Extract every line starting at the line that contains "the black stereo" and ending with the final line of the data, inclusive; give only those lines, word for word.

-- RECORDS FOR THE EXERCISE follows --

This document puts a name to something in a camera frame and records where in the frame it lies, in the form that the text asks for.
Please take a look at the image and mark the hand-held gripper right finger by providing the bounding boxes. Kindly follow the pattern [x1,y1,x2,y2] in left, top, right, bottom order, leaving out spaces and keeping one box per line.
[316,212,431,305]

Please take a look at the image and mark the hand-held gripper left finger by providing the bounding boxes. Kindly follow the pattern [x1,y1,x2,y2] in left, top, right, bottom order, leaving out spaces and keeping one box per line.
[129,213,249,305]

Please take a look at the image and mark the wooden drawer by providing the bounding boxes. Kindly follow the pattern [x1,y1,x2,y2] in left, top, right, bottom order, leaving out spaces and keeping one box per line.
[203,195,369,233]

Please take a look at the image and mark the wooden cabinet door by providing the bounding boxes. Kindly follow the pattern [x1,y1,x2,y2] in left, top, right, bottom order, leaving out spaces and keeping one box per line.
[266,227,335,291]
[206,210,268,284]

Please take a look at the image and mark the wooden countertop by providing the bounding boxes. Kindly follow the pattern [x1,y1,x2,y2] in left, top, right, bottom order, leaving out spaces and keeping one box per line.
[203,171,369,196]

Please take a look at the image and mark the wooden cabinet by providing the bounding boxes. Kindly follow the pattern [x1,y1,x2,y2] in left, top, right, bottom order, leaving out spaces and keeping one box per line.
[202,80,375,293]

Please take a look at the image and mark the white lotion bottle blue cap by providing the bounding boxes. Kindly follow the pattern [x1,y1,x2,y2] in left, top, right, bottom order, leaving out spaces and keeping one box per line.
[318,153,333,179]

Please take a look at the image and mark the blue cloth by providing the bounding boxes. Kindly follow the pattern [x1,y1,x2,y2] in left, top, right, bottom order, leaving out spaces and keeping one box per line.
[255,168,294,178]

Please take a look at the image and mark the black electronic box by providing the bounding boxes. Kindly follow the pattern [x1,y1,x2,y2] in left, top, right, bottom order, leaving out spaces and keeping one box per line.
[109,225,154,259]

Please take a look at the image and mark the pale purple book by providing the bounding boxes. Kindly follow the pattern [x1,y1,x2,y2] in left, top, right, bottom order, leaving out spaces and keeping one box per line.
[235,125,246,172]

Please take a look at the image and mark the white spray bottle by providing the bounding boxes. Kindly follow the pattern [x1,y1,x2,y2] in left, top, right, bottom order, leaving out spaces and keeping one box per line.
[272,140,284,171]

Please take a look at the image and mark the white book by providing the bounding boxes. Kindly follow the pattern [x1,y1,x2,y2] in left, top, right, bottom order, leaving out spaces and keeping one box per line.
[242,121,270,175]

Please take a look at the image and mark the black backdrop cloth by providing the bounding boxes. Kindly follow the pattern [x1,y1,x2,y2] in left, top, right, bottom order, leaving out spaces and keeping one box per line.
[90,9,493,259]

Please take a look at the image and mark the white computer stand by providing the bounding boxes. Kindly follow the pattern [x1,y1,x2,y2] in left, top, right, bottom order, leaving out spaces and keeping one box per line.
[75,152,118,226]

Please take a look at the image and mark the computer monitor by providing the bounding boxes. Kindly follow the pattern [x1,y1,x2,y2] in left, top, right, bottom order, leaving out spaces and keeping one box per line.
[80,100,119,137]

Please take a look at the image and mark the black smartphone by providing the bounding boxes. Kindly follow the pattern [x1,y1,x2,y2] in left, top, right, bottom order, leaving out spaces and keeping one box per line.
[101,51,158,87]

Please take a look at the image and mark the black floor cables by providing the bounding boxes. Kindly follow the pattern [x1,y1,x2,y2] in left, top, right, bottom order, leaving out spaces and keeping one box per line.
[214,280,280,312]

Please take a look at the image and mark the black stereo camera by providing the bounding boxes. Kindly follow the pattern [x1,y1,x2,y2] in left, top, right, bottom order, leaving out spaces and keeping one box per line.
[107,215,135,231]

-- RECORDS FOR THE EXERCISE concluded --

## ANSWER BOX
Please take a look at the image and mark the black stereo camera by providing the bounding boxes. Kindly follow the pattern [x1,y1,x2,y2] in left, top, right, bottom order, leaving out spaces and keeping one box per line.
[107,215,135,231]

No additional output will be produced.